_Provided records_:
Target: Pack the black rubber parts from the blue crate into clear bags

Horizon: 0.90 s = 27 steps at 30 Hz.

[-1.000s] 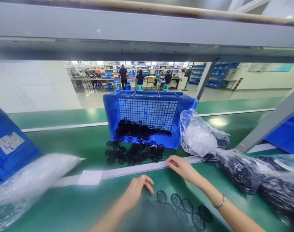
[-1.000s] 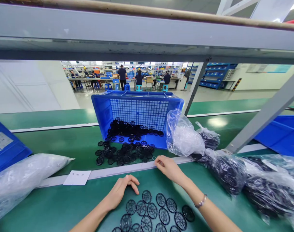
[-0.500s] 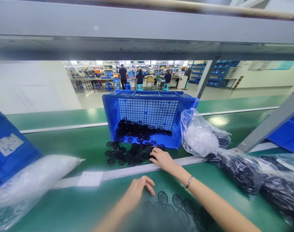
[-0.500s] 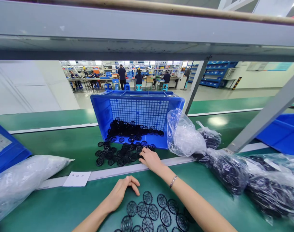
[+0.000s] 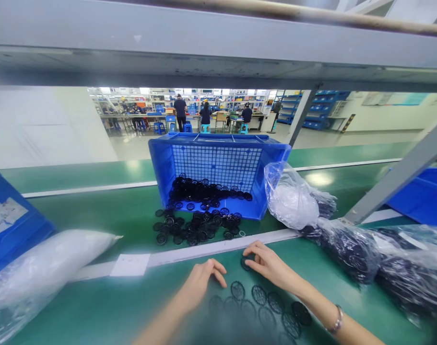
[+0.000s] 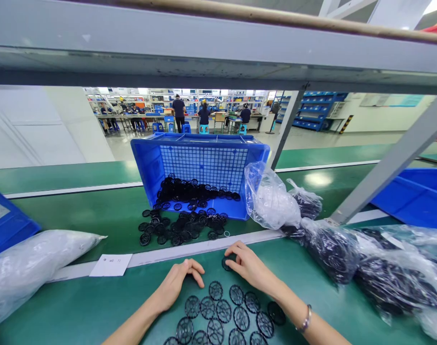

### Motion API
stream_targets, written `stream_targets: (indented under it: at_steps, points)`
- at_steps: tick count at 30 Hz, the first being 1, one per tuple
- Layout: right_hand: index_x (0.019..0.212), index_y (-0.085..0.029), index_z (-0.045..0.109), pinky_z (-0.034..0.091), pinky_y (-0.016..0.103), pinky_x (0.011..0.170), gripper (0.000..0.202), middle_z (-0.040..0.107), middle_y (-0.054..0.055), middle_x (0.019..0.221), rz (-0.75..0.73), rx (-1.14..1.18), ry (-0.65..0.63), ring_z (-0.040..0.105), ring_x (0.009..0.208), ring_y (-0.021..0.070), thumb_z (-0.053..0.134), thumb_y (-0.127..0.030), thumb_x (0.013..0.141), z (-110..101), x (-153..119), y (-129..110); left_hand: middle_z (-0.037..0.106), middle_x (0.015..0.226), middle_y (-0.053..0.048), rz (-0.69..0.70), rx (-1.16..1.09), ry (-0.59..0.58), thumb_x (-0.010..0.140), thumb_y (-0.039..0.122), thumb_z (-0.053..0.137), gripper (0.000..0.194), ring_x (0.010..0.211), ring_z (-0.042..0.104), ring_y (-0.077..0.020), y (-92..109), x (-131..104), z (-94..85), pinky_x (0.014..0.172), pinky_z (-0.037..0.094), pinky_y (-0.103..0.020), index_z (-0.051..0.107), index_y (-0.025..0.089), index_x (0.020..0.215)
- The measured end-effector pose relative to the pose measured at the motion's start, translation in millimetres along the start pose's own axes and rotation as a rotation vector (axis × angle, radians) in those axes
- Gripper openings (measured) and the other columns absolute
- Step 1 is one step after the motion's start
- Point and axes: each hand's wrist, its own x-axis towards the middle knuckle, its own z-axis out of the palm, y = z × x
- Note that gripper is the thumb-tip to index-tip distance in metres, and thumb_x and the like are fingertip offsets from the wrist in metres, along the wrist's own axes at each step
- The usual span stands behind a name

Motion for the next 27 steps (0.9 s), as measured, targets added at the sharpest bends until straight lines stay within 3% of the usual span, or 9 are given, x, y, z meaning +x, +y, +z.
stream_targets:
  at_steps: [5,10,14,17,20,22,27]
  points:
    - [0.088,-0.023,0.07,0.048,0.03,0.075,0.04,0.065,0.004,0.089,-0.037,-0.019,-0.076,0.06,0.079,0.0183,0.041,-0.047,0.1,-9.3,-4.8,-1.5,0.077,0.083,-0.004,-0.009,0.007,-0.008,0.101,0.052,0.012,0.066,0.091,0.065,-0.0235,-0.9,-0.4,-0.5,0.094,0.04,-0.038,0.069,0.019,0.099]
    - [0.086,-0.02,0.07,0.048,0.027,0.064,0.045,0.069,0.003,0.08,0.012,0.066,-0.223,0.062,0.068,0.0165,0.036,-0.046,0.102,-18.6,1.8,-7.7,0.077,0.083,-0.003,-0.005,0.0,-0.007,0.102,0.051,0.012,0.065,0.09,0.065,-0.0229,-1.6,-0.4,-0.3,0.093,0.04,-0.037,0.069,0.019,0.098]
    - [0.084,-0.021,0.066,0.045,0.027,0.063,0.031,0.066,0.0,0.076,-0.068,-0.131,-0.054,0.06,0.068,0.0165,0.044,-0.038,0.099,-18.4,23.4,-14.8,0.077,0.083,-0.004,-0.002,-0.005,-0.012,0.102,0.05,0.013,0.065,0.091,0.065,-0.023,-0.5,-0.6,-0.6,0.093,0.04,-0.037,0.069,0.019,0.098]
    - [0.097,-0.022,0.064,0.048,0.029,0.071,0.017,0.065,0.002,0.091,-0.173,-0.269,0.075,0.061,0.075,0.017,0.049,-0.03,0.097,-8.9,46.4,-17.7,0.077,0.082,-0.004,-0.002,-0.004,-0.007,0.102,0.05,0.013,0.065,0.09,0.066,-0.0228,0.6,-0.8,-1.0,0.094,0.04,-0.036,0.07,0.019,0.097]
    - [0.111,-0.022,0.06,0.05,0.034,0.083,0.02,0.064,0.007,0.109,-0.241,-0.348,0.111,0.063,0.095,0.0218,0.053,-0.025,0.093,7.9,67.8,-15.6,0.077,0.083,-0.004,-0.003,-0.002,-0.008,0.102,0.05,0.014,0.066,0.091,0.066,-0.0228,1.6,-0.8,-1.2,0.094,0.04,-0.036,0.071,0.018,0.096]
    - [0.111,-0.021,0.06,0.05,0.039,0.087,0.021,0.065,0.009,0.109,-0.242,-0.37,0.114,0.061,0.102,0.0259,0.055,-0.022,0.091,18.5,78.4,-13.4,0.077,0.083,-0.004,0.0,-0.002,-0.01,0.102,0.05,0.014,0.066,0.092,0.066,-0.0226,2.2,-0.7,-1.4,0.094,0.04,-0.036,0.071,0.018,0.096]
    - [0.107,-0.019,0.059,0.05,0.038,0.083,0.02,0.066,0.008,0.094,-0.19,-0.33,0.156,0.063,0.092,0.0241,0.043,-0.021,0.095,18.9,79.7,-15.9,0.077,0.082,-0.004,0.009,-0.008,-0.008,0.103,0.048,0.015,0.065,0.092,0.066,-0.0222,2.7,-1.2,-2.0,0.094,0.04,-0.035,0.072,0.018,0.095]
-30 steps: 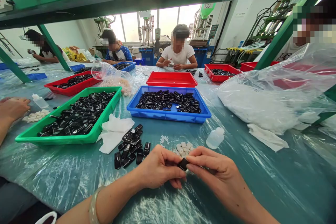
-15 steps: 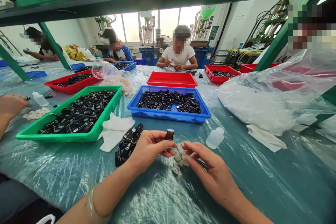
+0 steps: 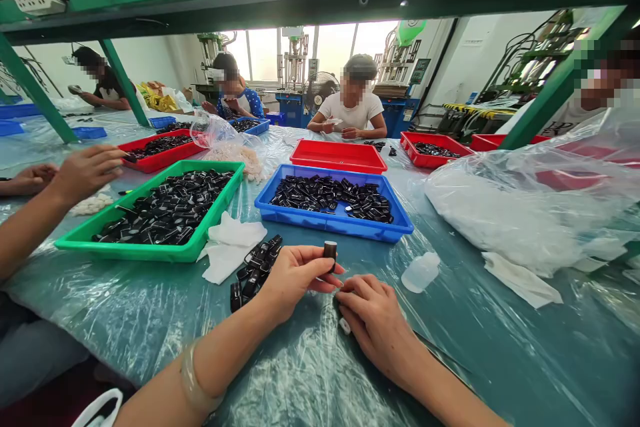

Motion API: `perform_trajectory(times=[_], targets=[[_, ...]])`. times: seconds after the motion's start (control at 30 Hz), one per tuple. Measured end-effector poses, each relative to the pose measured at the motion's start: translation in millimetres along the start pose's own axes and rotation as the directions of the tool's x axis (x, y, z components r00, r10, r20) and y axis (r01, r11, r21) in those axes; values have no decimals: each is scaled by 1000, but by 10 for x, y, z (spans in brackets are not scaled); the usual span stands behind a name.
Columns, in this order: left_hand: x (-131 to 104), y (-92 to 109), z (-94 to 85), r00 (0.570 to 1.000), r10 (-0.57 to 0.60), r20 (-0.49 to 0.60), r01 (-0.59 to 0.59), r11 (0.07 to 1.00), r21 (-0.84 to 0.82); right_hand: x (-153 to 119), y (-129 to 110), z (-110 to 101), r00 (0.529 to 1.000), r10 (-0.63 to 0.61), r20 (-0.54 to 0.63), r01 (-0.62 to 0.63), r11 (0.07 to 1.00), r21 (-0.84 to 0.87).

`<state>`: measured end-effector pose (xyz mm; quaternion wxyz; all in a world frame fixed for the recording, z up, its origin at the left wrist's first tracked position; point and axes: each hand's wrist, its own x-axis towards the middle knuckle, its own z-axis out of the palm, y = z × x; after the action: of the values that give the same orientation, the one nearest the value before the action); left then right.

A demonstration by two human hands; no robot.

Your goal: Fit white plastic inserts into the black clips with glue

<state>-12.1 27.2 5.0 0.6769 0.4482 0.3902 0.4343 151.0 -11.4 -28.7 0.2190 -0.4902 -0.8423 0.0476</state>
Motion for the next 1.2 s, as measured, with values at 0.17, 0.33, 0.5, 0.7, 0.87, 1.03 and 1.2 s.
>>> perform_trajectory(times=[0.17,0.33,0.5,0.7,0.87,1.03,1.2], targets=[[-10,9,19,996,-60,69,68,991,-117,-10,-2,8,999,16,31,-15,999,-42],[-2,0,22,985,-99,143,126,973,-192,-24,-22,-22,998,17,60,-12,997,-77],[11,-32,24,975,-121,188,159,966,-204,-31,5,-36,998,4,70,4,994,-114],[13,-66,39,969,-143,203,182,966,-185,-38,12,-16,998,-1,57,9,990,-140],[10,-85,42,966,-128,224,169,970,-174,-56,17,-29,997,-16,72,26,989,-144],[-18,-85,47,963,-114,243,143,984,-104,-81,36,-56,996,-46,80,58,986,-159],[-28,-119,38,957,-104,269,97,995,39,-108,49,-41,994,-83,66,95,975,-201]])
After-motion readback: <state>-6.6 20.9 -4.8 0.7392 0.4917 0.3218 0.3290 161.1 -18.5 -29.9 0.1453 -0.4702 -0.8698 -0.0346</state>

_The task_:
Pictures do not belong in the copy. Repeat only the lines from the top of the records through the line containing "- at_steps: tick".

_Result for this task_:
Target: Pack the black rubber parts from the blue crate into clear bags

Horizon: 0.90 s = 27 steps at 30 Hz.

[-1.000s] 
[-1.000s] 
[-0.500s] 
[-0.500s] 
[+0.000s] 
[+0.000s] 

### Motion API
stream_targets, written `stream_targets: (indented under it: at_steps, points)`
- at_steps: tick count at 30 Hz, the first being 1, one per tuple

The work on this exercise has been finished.